O controle é digital, mas a lógica é tradicional: metas, bloqueios e exclusões que reproduzem um sistema de subordinação sem vínculo formal — e sem proteção.

A pesquisa também evidencia a fragilidade das respostas institucionais. No Congresso, projetos como o PLP 12/2024 e o PL 2479/2025 ainda não dão conta da complexidade do fenômeno. No Judiciário, a maioria das decisões se ancora na tese da autonomia contratual, mesmo diante de provas de controle direto e dependência econômica.

“As plataformas operam no limite da legalidade, explorando as lacunas regulatórias para expandir seu domínio, muitas vezes à revelia dos direitos sociais”, comenta Sidnei Machado. A proposta do livro, portanto, é fornecer dados confiáveis sobre o fenômeno e lançar bases para um marco regulatório robusto, capaz de enfrentar a precarização estrutural imposta por esse modelo.
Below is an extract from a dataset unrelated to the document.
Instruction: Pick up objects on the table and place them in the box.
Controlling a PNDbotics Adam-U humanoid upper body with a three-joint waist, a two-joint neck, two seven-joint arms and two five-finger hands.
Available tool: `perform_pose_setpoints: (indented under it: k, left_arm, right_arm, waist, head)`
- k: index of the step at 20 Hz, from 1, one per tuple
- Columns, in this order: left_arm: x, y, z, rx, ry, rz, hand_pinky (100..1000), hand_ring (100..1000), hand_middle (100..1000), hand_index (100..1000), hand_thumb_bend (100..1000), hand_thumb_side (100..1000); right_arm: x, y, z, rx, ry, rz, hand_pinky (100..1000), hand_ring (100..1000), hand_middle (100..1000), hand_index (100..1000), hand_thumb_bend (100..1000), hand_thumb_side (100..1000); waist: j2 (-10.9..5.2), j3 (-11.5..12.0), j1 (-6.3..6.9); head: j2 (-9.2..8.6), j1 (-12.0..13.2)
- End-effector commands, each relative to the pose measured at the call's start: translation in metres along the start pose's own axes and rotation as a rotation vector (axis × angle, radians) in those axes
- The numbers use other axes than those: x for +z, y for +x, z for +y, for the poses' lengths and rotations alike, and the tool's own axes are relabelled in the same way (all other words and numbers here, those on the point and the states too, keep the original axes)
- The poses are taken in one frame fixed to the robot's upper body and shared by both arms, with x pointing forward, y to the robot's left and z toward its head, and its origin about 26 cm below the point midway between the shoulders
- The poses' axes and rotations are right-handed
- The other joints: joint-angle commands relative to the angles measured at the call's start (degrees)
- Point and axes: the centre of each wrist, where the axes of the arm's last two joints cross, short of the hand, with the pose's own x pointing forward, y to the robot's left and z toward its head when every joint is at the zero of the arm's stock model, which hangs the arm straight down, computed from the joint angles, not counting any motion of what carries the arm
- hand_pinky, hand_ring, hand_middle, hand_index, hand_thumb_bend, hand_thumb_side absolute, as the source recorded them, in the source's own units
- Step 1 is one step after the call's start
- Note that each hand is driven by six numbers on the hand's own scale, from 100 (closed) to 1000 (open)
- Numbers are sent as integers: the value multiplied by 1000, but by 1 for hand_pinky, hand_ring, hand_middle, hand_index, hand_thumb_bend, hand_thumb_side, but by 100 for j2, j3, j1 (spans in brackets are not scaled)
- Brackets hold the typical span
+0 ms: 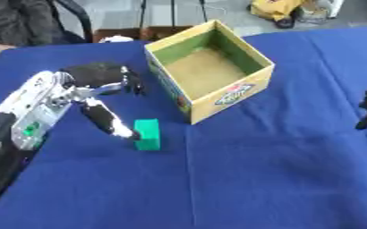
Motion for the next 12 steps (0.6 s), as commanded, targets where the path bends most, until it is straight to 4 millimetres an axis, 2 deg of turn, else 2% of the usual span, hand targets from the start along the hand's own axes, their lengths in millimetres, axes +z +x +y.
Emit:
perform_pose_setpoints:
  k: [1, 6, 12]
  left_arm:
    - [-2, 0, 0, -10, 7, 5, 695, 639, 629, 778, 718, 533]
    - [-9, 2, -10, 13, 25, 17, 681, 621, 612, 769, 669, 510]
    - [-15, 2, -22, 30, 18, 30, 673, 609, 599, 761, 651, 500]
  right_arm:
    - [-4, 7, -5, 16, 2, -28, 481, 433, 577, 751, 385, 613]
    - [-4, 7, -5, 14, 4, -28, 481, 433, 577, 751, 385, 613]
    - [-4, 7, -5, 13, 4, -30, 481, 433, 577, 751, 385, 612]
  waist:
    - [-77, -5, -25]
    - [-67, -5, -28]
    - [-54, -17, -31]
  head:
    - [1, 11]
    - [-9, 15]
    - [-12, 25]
Além de uma rica análise empírica e teórica, o livro oferece propostas concretas de políticas públicas, como a incorporação permanente de dados sobre o trabalho em plataformas pela PNAD Contínua, a obrigatoriedade de transparência das empresas e a ampliação da proteção previdenciária a todos os trabalhadores, independentemente da modalidade.

Com esse lançamento, a Clínica Direito do Trabalho da UFPR, coordenada por Sidnei Machado, reafirma seu compromisso com a produção de conhecimento rigoroso e com impacto social, contribuindo para o debate público sobre o futuro do trabalho no Brasil.